BAYRAK: İKTİDARIN ALEVİ TASAVVURU TAMAMEN YANLIŞ

Demokratik Alevi Dernekleri Federasyonu ve FEDA Temsilcisi Mehmet Bayrak, yıllardır Alevilere uygulanan ayrımcılıklara dikkat çekerek, bugün iktidarda olan Erdoğan’ın belediye başkanı olduğu zamanlarda bile bu konudaki karnesinin kabarık olduğundan bahsetti. "İktidarın yansıttığı Alevi tasavvuru tamamen yanlış" diyen Bayrak, Türkiye’deki Alevilerin taleplerinin çok daha farklı olduğuna dikkat çekti.

RHAWİ: İNKAR EDİLİYORUZ

Avrupa Süryaniler Birliği (ESU) adına konuşan Shlemun Elber Rhawi bu konferans örneğinde olduğu gibi toplumun tüm kesimlerinin bir araya geleceği çalışmaların sürdürülmesi gerektiğini belirterek sözlerine başladı. Eşit temsili ele alan, tüm kesimleri koruyacak yeni bir anayasının demokratik bir sistem için şart olduğunu belirten Rhawi "Süryanilerin yerli ve kadim bir halk olarak tanınmasını istiyoruz.

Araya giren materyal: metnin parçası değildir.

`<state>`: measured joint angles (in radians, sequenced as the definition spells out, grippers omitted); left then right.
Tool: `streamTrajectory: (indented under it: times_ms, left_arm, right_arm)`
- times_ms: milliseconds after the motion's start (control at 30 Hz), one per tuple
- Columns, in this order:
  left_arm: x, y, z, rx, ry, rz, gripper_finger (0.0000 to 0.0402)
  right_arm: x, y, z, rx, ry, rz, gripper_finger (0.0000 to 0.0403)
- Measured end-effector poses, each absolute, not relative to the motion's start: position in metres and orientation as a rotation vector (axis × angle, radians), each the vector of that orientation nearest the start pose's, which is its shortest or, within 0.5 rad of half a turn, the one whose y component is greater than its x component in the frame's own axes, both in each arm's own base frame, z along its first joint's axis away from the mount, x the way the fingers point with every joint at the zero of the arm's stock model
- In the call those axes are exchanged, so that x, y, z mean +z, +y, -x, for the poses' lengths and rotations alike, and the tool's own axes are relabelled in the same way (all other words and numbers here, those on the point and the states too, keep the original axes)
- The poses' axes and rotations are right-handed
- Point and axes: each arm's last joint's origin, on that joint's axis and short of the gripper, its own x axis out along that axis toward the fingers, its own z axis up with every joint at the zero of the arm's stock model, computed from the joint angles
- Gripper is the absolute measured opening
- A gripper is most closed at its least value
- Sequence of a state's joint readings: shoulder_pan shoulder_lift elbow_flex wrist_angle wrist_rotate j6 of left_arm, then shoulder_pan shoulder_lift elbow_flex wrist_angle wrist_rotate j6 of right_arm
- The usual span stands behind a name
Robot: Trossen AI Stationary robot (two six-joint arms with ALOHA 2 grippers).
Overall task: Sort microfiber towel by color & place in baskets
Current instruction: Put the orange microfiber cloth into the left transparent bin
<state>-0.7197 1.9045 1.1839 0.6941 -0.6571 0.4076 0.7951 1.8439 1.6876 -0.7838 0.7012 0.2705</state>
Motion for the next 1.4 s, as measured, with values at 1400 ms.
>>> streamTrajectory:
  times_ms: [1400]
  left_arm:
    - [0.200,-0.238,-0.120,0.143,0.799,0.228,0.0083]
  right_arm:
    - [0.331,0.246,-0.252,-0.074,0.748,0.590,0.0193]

Süryani diye resmi bir şey yok, açıkça inkar ediliyoruz" diyerek hak taleplerini iletti.

AVRAS: MAKBUL TÜRK OLMAYANLARA ŞİDDET

İlk oturumda son olarak, Ölüye Saygı ve Adalet İnisiyatifi adına söz alan Hamdullah Avras, Türkiye’de ölülere ve ölülerin hatırasına yönelik fiziksel şiddet başta olmak üzere çok yönlü şiddetin devam ettiğini belirtti. Avras, şiddetin tek bir gruba yönelik olduğuna dikkat çekerek "Makbul Türk olmayan herkese şiddet uygulandığı gibi cenazesine de hakaret ediliyor" dedi.

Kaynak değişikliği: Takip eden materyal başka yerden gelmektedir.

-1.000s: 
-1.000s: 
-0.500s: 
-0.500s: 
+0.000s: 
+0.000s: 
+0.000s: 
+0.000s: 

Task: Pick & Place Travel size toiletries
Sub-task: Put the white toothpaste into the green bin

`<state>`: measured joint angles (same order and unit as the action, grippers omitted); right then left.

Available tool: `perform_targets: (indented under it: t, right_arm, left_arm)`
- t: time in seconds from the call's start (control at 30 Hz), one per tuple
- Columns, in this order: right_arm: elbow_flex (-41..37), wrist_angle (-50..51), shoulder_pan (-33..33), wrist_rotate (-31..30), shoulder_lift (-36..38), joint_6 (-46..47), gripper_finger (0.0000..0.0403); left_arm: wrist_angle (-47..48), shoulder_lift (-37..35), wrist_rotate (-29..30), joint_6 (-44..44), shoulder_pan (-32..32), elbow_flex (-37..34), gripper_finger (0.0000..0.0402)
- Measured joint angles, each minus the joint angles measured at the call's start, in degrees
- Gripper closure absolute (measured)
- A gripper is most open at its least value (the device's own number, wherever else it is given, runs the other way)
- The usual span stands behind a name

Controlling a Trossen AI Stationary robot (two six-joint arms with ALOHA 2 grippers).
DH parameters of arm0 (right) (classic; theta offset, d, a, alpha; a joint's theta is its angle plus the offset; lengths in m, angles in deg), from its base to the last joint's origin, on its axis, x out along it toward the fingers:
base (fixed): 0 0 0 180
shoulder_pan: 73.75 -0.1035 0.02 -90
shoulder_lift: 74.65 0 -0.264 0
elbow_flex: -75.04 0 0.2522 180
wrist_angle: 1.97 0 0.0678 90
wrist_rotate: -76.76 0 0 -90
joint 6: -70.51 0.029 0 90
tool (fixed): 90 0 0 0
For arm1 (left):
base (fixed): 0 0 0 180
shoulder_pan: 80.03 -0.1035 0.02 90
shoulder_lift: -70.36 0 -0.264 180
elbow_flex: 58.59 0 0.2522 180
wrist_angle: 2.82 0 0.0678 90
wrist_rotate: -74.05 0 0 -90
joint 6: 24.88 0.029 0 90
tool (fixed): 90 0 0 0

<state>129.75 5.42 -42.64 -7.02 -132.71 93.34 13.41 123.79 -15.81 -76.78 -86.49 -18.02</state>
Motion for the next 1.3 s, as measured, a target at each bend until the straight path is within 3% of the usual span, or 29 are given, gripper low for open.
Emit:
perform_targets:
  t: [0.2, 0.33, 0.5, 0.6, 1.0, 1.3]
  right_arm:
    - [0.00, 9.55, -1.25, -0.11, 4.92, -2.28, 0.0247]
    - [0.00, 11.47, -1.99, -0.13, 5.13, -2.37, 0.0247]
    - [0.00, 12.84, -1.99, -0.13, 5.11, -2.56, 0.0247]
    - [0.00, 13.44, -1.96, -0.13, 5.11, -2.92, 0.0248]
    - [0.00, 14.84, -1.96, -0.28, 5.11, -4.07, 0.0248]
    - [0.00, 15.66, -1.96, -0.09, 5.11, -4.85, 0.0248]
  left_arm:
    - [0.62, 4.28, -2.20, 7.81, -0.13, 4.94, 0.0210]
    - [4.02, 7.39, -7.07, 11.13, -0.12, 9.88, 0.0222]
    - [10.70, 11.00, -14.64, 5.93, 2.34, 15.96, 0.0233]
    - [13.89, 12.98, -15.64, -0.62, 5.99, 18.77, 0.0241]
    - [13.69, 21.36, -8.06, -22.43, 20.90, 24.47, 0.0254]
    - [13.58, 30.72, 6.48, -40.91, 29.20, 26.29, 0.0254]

Oturum moderatörü Dr. Nil Mutluer'in kapanış  konuşmasıyla sonlandırıldı.

CAN CANDAN: ÇOĞALTMAK, GÜÇLENDİRMEK, YAYMAK GEREK

Konferansın katılımcılarından akademisyen Can Candan, özgürlük ve demokrasi talebi ile bir araya gelinmesini ve tecrübelerin aktarılmasını çok değerli bulduğunu belirtti. Candan, "Böyle buluşmalar, yeni buluşmalara da vesile olacaktır. Bu açıdan da çok önemli olduğunu düşünüyorum. Verilen bir çok mücadelenenin ortak noktalarını gösteren bu tip konferansların Türkiye’de de yapılması ve kamu oyunun ilgisini çekmesi gerekiyor. Bu tip inisiyatifleri çoğaltmak, güçlendirmek, yaymak gerekir" dedi.

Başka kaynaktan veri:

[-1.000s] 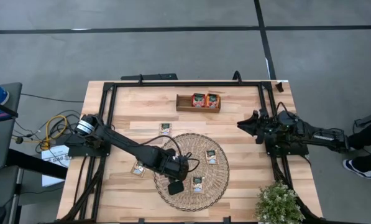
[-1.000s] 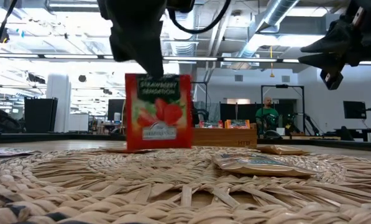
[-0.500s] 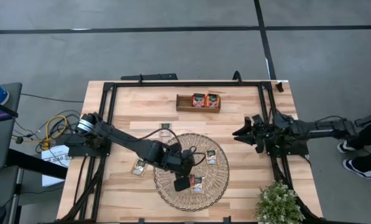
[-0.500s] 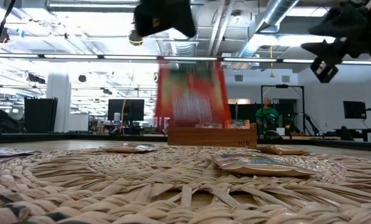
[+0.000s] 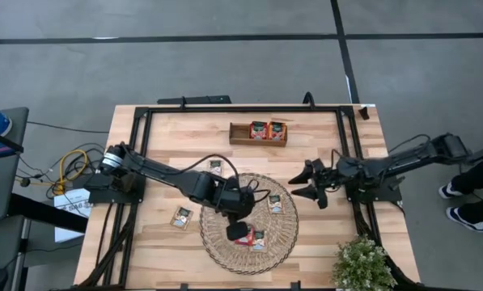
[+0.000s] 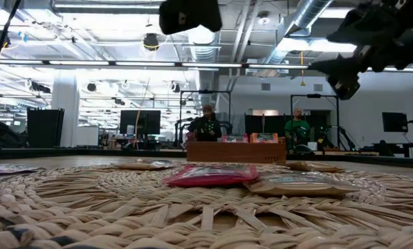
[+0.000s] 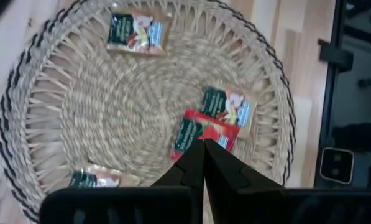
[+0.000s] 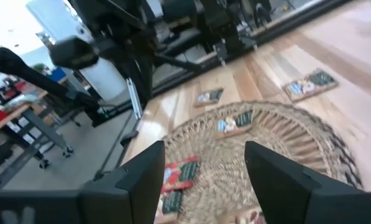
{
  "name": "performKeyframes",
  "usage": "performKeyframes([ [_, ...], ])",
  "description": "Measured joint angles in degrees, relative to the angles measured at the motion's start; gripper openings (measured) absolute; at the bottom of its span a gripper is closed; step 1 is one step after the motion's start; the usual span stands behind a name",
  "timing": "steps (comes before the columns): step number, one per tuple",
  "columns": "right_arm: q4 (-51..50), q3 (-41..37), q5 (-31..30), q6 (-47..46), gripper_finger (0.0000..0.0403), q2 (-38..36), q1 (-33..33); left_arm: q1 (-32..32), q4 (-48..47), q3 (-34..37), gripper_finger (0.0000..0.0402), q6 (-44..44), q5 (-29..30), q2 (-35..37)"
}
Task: Pick & Place Tea
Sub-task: Put the red tea bag into the middle section of the wooden organizer
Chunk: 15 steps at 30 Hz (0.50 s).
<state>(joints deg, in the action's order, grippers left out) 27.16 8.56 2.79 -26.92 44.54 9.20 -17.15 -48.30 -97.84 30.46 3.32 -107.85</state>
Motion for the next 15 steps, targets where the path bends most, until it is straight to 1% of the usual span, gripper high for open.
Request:
performKeyframes([
  [4, 3.2, 0.0, 0.1, 0.1, 0.0213, 4.6, 0.2, -0.5, -0.2, 1.2, 0.0001, -1.5, 0.6, 0.0],
  [7, 6.1, 0.0, 0.1, 0.1, 0.0212, 7.0, 0.1, -0.5, 0.5, 2.1, 0.0011, -2.8, 0.6, -0.8],
  [12, 9.8, 0.0, 0.1, 0.0, 0.0215, 8.8, 0.1, 0.3, 1.4, 3.8, 0.0052, -3.0, -0.6, -4.8],
  [15, 9.7, 0.1, 0.3, 0.0, 0.0217, 9.1, 0.1, 1.0, 1.8, 3.8, 0.0086, -3.2, -3.4, -7.5],
])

ORGANİZASYON KOMİTESİ: DAYANIŞMA BAŞARILI

Organizasyon komitesinden bir yetkili de şu görüşleri dile getirdi:

"Başlangıçtaki hedefimiz bu toplantıda birlikte nasıl konuşacağımızı, nasıl hareket edeceğimizi, yeniden yapılanacağımızı, daha da önemlisi ortak sözü eyleme döküp dökemeyeceğimizi tartışabilmekti. Bu anlamıyla konferans son derece iyi gidiyor. Geçmişten birçok ders almışız; acılarımızı süzüp dindirip beraber hareket edebileceğimiz bir bilgeliğe ulaştığımıza inanıyor, ortak eyleme varabileceğimizi düşünüyorum. Sabahki oturum, hak ve adalet arayışıyla örgütlenmiş, giderek genişlemiş adalet arayışlarıyla bir araya gelmeyi başarmış olan çeşitli grupların mücadele süreçlerini anlatıyor. Bu anlamda bugünkü oturumun tek başına dahi, örgütlenmeye, bir araya gelebilmeye, böylece organizasyon dayanışması konusunda bir model geliştirmeye başladığını görüyorum’’.